FALSE. SD Remove it with a cool, moist towel if it burns.
This is one of the most deadly misconceptions out there because, like “No pain, no gain” or “Beauty is agony,” it almost seems plausible. A little tingling when it comes to skincare is okay (with some products), but stinging or burning is not. Your skin may be sensitive or it could be something more serious, like an allergy to a substance you’re using, depending on how you react. Remove anything that seems wrong immediately away. And immediately get in touch with your dermatologist if the discomfort or itchiness does not go away in a few minutes.
Myth #7: Rubbing alcohol will “kill” your acne.
SD: “Rubbing alcohol dries out and irritates skin far too much. The majority of the time, it will cause you to become so dehydrated that your skin overcompensates by creating too much sebum (oil), clogging you up.
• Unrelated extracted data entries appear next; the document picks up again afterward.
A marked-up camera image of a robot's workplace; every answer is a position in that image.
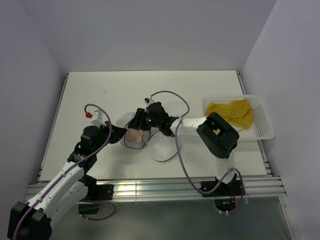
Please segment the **pink bra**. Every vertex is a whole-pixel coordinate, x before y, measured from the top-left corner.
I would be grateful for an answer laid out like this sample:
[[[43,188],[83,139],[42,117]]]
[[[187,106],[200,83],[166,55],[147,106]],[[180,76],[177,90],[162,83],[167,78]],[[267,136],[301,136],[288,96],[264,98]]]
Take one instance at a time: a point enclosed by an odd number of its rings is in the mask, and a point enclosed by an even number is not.
[[[124,140],[128,142],[144,143],[146,141],[145,131],[128,128]]]

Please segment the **white mesh laundry bag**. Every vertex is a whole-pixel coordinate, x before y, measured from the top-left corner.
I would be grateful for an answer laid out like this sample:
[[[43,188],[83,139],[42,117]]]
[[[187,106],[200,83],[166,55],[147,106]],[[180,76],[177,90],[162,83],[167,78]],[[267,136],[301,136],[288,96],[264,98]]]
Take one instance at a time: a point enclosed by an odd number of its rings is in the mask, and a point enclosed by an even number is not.
[[[121,128],[128,129],[129,121],[135,116],[135,112],[127,112],[120,117],[116,124]],[[180,117],[172,124],[177,124],[181,120]],[[181,141],[176,140],[175,130],[172,130],[174,136],[165,136],[157,128],[151,127],[145,131],[145,142],[128,142],[125,141],[125,136],[120,140],[120,143],[131,150],[140,151],[146,149],[150,157],[159,163],[168,162],[178,155],[181,148]]]

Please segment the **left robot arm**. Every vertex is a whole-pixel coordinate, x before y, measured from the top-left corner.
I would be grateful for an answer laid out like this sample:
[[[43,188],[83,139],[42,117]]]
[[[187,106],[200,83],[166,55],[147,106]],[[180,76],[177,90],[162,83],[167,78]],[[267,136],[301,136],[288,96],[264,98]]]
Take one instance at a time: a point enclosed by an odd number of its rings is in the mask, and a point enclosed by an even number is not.
[[[97,180],[88,171],[97,162],[97,154],[107,145],[118,143],[127,129],[109,122],[83,129],[59,173],[26,202],[18,201],[10,211],[7,237],[10,240],[48,240],[54,221],[81,200],[94,201]]]

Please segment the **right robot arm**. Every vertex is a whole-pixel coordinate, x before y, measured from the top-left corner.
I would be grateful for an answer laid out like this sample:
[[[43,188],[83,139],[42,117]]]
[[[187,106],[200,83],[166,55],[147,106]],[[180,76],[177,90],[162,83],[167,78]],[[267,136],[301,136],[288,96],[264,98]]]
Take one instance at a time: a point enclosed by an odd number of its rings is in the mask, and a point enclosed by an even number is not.
[[[200,118],[170,116],[157,102],[149,102],[145,109],[138,108],[128,127],[149,131],[158,129],[166,137],[199,136],[211,154],[217,158],[217,191],[229,194],[235,178],[234,149],[238,145],[239,133],[218,113]]]

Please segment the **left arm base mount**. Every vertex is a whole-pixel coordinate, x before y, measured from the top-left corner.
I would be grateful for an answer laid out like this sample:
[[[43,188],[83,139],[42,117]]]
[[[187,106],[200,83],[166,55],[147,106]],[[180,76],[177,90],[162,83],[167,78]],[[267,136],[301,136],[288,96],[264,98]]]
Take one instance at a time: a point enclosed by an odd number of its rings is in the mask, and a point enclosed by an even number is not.
[[[89,190],[88,196],[77,206],[78,213],[89,218],[106,218],[116,213],[117,207],[111,202],[114,194],[113,184],[98,184]]]

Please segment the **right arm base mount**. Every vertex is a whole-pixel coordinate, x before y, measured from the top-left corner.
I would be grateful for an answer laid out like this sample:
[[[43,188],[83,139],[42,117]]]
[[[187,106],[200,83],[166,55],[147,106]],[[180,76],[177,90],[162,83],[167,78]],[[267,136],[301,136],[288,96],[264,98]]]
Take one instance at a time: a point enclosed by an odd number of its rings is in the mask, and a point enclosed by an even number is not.
[[[245,187],[240,180],[234,183],[221,183],[215,191],[210,194],[202,194],[204,198],[214,198],[216,208],[222,212],[232,211],[237,206],[237,197],[240,200],[245,195]]]

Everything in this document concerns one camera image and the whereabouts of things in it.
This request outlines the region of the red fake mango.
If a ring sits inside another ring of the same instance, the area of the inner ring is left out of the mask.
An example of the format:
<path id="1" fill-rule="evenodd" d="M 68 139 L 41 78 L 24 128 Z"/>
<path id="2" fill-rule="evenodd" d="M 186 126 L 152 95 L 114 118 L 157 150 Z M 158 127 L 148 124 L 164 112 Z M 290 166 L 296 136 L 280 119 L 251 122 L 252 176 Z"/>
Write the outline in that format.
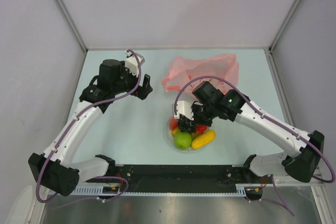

Because it dries quickly, alcohol is a common ingredient in many skin care treatments. It is regarded as safe and effective for the skin when the proper kind of alcohol is used along with the proper components and concentration. However, rubbing alcohol contains an excessive amount of alcohol, which can damage your skin’s protective barrier and deprive it of essential natural oils. Instead, seek products that contain tea tree oil, benzoyl peroxide, witch hazel, or glycolic acid to combat acne.
Myth #8: You don’t need to moisturize if you have oily skin.
SD: “No, not always. You will need to replenish that barrier because the majority of cleansers will remove the natural oils from your skin. Consider using an oil cleaner, such as micellar water, if you truly want to skip steps. Since it won’t alter the pH of your skin, you won’t need to use additional products on some skin types.
Use a moisturizer of some sort to keep your skin balanced and nourished, regardless of whether it is oily and prone to acne or dehydrated. The variations relate to the kind and quantity of moisturizer your skin requires. Even while oily skin doesn’t need much moisture, it still needs a moisturizer to be nourished and hydrated. Dermatologist Debra Jaliman, MD suggests using a lighter moisturizer, “such as a moisturizing serum or lotion against a thick cream,” when picking one.